不知道等了多少时间,另一个当事人李渊表弟、柴绍的表叔独孤怀恩才终于从叛军营中出来,满身甲胄威风凛凛,扶剑挺胸不可一世,李仰城和元奇等富家公子也赶紧迎了上去,一边点头哈腰的向独孤怀恩呈上贵重礼物,一边满脸堆笑的阿谀奉承,仿佛当年在宇文兄弟和陈丧良面前一样。亲戚得势又及时站对位置的独孤怀恩则洋洋得意,坦然收下礼物,然后又催促道:“有什么事直接说吧,我很忙,表兄随时都有可能召见我。”
“独孤兄,我们正是来求见大将军的。”李仰城满脸谄媚的说道:“久闻大将军求贤若渴,任人唯贤,我们几个兄弟又一直怀才不遇,空有爵号却无实权,特别的想为大将军效力效命,还请独孤兄看在往日的交情份上,待为引见一二。”

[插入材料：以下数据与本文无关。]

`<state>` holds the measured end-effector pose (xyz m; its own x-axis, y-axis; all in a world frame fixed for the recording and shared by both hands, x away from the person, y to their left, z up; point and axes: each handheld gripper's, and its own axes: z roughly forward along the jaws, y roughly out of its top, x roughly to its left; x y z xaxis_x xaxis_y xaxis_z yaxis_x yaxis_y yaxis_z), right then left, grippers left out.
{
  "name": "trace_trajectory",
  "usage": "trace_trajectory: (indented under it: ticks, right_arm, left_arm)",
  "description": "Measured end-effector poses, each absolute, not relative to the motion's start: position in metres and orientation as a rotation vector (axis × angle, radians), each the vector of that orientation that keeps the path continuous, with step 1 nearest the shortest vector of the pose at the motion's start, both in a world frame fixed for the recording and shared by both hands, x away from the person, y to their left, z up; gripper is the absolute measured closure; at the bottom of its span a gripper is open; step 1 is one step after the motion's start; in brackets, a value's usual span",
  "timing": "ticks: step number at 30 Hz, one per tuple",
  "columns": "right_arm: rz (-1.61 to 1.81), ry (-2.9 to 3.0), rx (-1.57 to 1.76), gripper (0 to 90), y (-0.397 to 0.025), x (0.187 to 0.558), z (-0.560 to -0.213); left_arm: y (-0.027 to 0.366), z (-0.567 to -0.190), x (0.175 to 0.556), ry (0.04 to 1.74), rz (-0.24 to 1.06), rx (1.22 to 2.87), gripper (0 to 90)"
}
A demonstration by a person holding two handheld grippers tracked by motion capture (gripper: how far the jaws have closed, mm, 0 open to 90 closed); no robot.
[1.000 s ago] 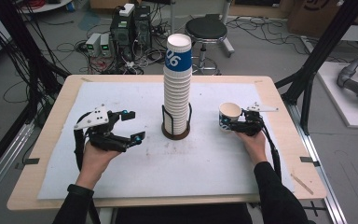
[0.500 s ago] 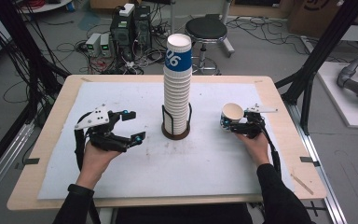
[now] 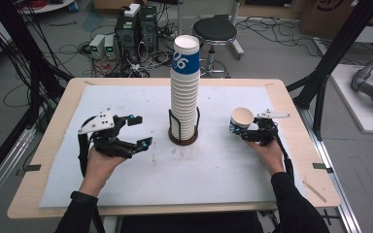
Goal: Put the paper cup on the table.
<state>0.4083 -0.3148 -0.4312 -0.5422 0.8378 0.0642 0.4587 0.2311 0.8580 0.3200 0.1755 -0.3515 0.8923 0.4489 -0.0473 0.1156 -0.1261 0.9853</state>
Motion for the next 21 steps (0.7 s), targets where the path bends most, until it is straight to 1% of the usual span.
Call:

“没问题,你们都是公勋之后,表兄不用你们用谁?”独孤怀恩倒也还算讲义气,拍着胸口说道:“晋见表兄的事,包在我身上,不过你们得等等义师才拿下宫城,表兄忙得脚不沾地,要等几天有机会了,我才能替你们引见。”
李仰城和元奇等恶少一听大喜,赶紧又向独孤怀恩千恩万谢,独孤怀恩坦然受了,又想起一件事,忙说道:“对了,有件事得和你们得留心,柴绍也回大兴来了,表兄还把陈应良在宜阳坊的府邸赏给了他,他可是我表兄起兵时的元老,你们又曾经和他有过节,聪明的话,赶快上门去负荆请罪,不然他如果要计较以往的事,我也不好替你们说话。”
“柴绍已经回来了?”李仰城和元奇等恶少顿时就变成了苦瓜脸,个个心道:“惨了,当初我们下手那么重,柴绍会原谅我们吗?他随便一句话,我们这辈子都别想在大将军治下有出头之人啊!”